Das rheinische Braunkohlerevier ist zwar das größte Kohlerevier Europas, weltweit gibt es aber leider viele – im Ausmaß der Zerstörung – vergleichbare Projekte. Das Gute aber ist, dass an vielen Orten der Widerstand wächst und eine Post-fossile Zukunft proklamiert wird. So zum Beispiel in den Appalachen, USA, wo RAMPS (Radical Action for Mountain People’s Survival) am 25. Juli  mit einer dirkten Aktion und einer großen Mobilisierung – an der sich auch Occupy-Gruppen beteiligen – eine Mine  dichtmachen will. Ganze Berge werden in den Appallachen in die Luft gesprengt um an dünne Streifen Kohle zu gelangen, die darunter liegen. Zerstörte Mondlandschaften, auf denen niemensch leben kann bleiben zurück, was bedeutet, dass Menschen massiv aus der Region vertrieben werden. RAMPS ist eine Gruppe, deren Ziel es ist mit dirrekten Aktionen, die von der lokalen Bevölkerung unterstützt werden, Mountain Top Remouval komplett zu stoppen.  Ende Mai blockierten RAMPS Aktivist_innen 9 Kohle-Trucks und eine Kohle-Fähre. Die Aktivist_innen sind sich einig, dass der Widerstand weiter wachsen muss und diese Aktionen der Anfang einer großen Kampagne sein sollen.

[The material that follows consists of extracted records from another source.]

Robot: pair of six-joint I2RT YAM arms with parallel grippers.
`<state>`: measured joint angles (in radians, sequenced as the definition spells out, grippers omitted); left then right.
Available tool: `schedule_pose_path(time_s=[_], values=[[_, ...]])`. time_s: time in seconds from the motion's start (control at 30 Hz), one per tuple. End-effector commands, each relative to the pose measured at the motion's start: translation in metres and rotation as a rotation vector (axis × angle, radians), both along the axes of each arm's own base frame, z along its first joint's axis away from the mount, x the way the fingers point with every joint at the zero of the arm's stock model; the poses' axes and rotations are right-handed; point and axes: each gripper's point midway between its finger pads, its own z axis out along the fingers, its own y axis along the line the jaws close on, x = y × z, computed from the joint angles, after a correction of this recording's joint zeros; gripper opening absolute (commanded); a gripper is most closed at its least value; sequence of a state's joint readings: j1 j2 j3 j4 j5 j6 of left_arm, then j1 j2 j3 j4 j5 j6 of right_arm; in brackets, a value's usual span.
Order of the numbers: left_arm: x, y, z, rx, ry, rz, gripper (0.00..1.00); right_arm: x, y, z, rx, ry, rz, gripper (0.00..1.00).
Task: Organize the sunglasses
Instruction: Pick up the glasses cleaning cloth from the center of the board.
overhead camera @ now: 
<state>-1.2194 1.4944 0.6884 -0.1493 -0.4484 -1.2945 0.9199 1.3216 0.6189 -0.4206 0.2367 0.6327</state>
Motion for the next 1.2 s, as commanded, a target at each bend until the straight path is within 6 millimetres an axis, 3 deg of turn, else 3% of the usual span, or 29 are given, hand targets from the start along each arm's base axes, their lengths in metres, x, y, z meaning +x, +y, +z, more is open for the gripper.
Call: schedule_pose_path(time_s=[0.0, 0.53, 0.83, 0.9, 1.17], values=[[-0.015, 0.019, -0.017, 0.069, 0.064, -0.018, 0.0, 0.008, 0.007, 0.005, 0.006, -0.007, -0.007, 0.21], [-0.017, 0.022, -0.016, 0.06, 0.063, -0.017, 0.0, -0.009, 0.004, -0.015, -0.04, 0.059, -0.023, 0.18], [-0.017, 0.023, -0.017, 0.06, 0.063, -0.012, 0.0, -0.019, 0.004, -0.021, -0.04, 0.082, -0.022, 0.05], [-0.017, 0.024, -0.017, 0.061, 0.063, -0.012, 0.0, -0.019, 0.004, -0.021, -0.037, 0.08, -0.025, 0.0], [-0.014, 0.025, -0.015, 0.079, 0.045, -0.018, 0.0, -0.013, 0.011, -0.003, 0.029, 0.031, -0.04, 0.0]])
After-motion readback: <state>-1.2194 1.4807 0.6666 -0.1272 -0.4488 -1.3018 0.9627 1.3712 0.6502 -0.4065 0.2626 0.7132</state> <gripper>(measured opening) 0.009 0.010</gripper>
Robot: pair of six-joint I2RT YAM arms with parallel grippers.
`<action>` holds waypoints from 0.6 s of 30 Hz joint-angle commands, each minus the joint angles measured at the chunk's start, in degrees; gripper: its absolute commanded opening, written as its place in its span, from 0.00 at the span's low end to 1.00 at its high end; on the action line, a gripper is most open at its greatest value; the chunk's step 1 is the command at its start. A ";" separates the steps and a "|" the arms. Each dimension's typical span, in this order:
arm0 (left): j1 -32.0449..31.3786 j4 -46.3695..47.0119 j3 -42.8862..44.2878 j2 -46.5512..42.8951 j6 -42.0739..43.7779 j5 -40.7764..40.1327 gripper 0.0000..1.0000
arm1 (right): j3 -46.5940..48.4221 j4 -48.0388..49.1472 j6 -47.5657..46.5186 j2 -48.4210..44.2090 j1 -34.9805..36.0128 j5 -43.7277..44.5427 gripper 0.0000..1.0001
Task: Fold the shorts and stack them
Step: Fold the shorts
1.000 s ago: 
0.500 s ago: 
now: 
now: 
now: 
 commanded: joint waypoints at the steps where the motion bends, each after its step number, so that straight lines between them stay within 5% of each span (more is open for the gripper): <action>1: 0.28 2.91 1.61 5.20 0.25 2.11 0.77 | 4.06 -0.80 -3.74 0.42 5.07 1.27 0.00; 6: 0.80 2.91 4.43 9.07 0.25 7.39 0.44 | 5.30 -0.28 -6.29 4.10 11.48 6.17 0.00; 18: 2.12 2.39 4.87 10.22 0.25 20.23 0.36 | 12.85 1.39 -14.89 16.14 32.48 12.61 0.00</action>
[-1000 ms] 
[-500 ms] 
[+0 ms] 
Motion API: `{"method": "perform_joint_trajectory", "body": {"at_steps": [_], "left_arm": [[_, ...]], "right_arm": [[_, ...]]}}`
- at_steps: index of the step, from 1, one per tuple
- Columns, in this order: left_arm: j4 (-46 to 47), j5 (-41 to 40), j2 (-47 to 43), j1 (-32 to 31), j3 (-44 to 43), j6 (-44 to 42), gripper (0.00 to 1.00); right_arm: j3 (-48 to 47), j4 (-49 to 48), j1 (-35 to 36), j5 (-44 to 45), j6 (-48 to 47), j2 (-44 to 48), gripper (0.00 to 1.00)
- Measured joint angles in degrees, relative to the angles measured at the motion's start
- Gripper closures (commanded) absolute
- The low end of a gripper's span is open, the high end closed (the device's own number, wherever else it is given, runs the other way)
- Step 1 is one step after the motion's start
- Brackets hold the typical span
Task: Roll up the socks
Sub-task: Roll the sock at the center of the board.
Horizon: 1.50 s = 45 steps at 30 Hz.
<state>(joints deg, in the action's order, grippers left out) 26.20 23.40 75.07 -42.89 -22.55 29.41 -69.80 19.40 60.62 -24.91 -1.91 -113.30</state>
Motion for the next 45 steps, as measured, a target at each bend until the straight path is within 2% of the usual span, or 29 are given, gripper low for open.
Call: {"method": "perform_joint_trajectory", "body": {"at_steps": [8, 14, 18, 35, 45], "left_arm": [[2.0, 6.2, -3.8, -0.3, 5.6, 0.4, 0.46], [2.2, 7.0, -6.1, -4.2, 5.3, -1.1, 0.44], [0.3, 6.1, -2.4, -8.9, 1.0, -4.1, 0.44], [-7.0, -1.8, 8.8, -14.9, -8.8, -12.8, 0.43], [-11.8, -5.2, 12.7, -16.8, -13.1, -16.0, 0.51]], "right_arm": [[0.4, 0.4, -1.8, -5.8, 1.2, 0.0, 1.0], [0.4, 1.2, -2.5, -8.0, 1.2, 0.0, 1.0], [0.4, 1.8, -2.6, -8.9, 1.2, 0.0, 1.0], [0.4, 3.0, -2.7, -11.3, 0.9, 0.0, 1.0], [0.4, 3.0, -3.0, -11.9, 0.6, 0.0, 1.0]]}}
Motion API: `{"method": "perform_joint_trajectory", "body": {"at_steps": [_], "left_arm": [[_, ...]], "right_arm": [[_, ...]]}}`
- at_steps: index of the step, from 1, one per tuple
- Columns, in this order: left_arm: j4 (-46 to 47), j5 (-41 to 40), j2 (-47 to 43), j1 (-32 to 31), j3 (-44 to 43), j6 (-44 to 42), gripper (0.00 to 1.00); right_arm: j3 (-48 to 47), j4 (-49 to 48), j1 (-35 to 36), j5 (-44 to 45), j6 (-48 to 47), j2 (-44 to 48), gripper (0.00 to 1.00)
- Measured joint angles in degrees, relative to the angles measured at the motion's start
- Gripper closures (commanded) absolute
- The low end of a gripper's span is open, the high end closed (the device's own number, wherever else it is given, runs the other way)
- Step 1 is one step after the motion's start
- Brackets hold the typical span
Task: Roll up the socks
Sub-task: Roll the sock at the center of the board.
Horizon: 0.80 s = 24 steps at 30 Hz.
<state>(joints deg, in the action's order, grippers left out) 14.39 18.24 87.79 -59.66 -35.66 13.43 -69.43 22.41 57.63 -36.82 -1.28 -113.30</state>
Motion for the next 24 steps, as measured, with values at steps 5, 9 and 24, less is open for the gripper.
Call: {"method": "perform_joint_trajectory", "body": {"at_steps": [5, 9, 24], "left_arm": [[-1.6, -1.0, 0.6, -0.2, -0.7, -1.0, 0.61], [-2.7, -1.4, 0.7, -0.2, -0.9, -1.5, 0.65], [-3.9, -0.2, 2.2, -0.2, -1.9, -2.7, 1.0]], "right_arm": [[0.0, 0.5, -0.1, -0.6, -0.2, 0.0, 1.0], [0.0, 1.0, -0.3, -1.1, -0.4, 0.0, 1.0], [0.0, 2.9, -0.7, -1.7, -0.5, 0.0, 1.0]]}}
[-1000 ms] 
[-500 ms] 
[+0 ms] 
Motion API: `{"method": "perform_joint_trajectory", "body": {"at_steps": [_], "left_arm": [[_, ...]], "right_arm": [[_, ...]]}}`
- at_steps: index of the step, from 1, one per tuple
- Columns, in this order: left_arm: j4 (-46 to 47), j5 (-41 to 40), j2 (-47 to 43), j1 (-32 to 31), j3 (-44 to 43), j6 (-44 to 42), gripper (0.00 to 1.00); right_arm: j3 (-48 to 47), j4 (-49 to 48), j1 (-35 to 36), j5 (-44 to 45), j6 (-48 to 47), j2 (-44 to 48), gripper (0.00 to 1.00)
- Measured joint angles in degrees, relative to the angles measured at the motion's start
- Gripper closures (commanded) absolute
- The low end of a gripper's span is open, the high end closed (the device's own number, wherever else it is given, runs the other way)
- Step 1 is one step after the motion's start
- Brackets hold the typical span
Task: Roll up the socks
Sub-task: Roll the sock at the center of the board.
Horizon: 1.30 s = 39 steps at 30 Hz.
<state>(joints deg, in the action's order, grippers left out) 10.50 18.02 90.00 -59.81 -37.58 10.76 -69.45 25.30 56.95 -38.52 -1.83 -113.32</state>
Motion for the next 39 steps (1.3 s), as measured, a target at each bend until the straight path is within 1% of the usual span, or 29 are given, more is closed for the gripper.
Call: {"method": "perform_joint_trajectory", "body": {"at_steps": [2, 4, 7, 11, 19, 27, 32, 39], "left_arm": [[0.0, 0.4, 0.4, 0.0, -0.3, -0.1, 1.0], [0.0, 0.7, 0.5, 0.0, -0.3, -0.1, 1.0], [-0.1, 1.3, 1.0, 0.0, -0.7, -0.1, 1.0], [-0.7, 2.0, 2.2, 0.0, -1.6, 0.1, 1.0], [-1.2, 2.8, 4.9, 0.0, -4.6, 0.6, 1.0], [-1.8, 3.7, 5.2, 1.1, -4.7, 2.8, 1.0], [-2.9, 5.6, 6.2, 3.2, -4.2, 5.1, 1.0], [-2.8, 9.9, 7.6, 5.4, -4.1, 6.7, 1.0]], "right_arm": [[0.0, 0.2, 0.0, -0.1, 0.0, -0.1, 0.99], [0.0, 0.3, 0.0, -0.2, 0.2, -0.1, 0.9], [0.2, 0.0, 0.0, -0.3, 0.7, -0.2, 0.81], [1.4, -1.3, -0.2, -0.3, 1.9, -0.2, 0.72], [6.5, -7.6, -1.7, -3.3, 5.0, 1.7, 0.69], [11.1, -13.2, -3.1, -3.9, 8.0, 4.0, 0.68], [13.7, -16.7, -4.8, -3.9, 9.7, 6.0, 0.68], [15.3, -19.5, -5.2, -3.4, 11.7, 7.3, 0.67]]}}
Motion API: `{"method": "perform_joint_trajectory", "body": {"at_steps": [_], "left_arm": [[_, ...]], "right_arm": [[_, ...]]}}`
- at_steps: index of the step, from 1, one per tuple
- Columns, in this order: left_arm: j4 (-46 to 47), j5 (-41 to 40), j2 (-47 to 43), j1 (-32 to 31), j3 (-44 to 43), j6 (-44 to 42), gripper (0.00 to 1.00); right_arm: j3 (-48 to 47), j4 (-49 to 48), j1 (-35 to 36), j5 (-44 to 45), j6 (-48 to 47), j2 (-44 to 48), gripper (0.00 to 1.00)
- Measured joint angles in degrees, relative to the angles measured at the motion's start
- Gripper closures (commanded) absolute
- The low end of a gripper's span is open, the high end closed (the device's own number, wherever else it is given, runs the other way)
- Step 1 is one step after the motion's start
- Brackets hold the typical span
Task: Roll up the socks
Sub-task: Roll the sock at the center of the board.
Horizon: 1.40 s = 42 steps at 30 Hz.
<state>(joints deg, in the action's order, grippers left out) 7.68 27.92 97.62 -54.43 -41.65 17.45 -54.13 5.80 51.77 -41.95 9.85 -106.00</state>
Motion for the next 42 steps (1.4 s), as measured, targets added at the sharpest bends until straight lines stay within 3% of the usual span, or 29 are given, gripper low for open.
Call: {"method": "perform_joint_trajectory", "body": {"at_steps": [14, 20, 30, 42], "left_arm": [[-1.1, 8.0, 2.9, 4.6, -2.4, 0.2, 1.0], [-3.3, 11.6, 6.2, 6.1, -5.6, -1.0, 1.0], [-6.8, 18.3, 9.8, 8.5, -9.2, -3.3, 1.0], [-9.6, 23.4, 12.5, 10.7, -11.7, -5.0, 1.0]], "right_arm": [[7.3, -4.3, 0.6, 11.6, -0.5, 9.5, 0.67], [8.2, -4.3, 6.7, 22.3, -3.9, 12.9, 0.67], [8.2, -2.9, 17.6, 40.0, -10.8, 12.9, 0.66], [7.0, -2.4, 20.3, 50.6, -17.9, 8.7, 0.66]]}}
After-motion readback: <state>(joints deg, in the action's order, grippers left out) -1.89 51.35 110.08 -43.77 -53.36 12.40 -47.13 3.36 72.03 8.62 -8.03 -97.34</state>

Auch in Schottland gibt es neues vom Anti-Kohle Widerstand. Gerade beginnen die Aktionstage: „take back the land“. Am 14 Juli ist ein Massenaktionstag geplant.

In Deutschland ist weiterhin der Hambacher Forst besetzt, der den größten Braunkohletagebau Europas, den Hambacher Tagebau stoppen soll, und zwei Klimacamps gegen Braunkohle stehen vor der Tür: Eines im Rehinland, direkt neben der Waldbesetzung und eines in der Lausitz.

Für eine weltweite Offensive gegen Kohle!